§ What you will do:
The data below should be restated word for word, pictures omitted.

Dataset records:

──────

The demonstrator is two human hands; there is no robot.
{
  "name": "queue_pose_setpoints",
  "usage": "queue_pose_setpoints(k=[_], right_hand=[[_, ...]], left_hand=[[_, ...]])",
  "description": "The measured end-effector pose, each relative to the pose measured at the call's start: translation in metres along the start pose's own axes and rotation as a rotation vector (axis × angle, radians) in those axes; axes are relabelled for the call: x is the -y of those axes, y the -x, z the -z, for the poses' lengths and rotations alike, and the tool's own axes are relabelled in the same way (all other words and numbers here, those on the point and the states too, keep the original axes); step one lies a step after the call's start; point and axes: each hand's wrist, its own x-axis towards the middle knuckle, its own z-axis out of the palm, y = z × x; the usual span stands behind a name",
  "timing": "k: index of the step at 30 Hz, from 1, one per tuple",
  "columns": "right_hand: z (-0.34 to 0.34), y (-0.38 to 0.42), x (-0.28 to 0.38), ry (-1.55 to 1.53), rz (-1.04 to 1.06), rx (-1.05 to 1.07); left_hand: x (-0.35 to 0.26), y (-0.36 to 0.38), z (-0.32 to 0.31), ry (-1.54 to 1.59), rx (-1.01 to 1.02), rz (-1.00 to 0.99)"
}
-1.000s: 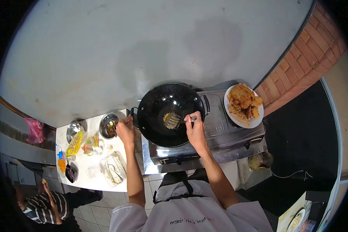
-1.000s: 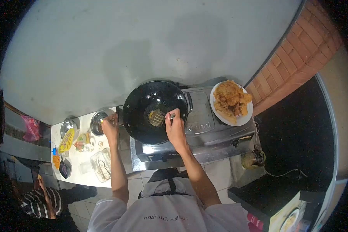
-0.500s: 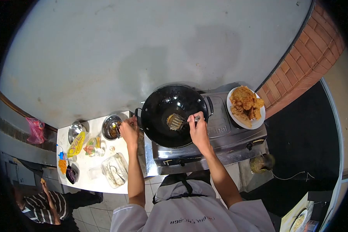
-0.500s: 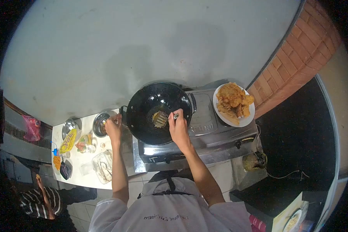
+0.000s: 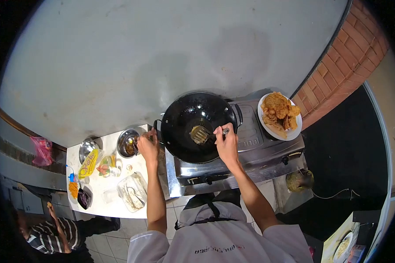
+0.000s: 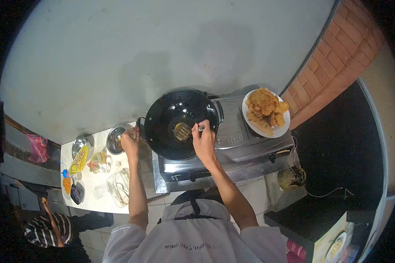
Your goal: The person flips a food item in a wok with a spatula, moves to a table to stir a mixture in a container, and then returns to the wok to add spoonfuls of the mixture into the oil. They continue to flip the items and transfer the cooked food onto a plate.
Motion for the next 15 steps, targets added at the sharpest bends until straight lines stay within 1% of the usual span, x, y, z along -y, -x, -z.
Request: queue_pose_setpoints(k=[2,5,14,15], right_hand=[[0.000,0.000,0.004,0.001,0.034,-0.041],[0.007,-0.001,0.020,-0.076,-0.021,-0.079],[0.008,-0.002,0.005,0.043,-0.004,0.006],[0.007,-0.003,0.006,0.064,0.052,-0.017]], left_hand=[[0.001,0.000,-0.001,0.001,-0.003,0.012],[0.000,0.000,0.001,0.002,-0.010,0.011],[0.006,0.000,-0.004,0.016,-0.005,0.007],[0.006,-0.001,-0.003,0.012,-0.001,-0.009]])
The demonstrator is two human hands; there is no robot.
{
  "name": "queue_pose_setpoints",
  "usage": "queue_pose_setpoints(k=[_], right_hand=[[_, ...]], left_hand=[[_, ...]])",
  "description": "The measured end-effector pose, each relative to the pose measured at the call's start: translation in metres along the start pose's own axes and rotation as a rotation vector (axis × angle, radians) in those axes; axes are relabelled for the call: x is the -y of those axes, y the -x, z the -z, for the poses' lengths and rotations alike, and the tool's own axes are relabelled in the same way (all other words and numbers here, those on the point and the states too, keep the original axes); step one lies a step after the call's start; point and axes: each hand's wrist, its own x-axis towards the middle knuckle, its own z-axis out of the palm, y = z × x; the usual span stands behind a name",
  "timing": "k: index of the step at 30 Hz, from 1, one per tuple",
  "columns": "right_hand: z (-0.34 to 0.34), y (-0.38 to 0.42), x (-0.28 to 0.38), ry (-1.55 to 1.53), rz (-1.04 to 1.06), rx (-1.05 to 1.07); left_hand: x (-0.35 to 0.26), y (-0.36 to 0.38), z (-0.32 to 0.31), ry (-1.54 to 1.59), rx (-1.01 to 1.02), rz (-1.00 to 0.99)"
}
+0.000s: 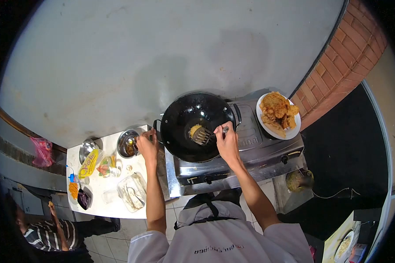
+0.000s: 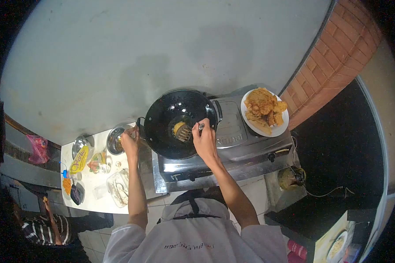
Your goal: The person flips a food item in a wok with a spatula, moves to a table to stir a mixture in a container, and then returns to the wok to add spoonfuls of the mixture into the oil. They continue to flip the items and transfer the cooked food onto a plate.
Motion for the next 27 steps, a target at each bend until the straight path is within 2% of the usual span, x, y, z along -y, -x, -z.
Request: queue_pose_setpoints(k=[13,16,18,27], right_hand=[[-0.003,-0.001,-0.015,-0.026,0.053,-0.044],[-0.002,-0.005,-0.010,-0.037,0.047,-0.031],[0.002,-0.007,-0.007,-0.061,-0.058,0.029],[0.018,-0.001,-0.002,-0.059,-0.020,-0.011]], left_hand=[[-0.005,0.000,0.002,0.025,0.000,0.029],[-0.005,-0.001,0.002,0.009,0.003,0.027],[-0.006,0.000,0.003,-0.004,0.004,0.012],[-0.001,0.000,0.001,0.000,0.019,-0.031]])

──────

§ Completed exercise:
The demonstrator is two human hands; there is no robot.
{
  "name": "queue_pose_setpoints",
  "usage": "queue_pose_setpoints(k=[_], right_hand=[[_, ...]], left_hand=[[_, ...]])",
  "description": "The measured end-effector pose, each relative to the pose measured at the call's start: translation in metres along the start pose's own axes and rotation as a rotation vector (axis × angle, radians) in those axes; axes are relabelled for the call: x is the -y of those axes, y the -x, z the -z, for the poses' lengths and rotations alike, and the tool's own axes are relabelled in the same way (all other words and numbers here, those on the point and the states too, keep the original axes); step one lies a step after the call's start; point and axes: each hand's wrist, its own x-axis towards the middle knuckle, its own z-axis out of the palm, y = z × x; the usual span stands behind a name",
  "timing": "k: index of the step at 30 Hz, from 1, one per tuple",
  "columns": "right_hand: z (-0.34 to 0.34), y (-0.38 to 0.42), x (-0.28 to 0.38), ry (-1.55 to 1.53), rz (-1.04 to 1.06), rx (-1.05 to 1.07); left_hand: x (-0.35 to 0.26), y (-0.36 to 0.38), z (-0.32 to 0.31), ry (-1.54 to 1.59), rx (-1.01 to 1.02), rz (-1.00 to 0.99)"
}
-1.000s: 
-1.000s: 
-0.500s: 
-0.500s: 
+0.000s: 
+0.000s: 
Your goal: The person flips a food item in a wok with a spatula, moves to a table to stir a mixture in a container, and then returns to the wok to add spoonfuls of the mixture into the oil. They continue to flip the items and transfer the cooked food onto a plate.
Motion for the next 15 steps, targets added at the sharpest bends until straight lines stay within 1% of the usual span, x, y, z along -y, -x, -z.
Request: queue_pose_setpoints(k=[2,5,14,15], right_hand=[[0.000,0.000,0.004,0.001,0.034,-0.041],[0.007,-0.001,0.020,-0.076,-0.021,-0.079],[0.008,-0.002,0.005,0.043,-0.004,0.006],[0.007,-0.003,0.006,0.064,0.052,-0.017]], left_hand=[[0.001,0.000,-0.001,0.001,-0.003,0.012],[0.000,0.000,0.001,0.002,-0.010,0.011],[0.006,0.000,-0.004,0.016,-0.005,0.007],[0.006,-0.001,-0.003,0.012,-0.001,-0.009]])
The demonstrator is two human hands; there is no robot.
{
  "name": "queue_pose_setpoints",
  "usage": "queue_pose_setpoints(k=[_], right_hand=[[_, ...]], left_hand=[[_, ...]])",
  "description": "The measured end-effector pose, each relative to the pose measured at the call's start: translation in metres along the start pose's own axes and rotation as a rotation vector (axis × angle, radians) in those axes; axes are relabelled for the call: x is the -y of those axes, y the -x, z the -z, for the poses' lengths and rotations alike, and the tool's own axes are relabelled in the same way (all other words and numbers here, those on the point and the states too, keep the original axes); step one lies a step after the call's start; point and axes: each hand's wrist, its own x-axis towards the middle knuckle, its own z-axis out of the palm, y = z × x; the usual span stands behind a name",
  "timing": "k: index of the step at 30 Hz, from 1, one per tuple",
  "columns": "right_hand: z (-0.34 to 0.34), y (-0.38 to 0.42), x (-0.28 to 0.38), ry (-1.55 to 1.53), rz (-1.04 to 1.06), rx (-1.05 to 1.07); left_hand: x (-0.35 to 0.26), y (-0.36 to 0.38), z (-0.32 to 0.31), ry (-1.54 to 1.59), rx (-1.01 to 1.02), rz (-1.00 to 0.99)"
}
+0.000s: 
+0.000s: 
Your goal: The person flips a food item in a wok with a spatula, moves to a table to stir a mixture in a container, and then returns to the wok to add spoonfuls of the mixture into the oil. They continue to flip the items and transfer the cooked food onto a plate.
Motion for the next 27 steps, a target at each bend until the straight path is within 2% of the usual span, x, y, z along -y, -x, -z.
Request: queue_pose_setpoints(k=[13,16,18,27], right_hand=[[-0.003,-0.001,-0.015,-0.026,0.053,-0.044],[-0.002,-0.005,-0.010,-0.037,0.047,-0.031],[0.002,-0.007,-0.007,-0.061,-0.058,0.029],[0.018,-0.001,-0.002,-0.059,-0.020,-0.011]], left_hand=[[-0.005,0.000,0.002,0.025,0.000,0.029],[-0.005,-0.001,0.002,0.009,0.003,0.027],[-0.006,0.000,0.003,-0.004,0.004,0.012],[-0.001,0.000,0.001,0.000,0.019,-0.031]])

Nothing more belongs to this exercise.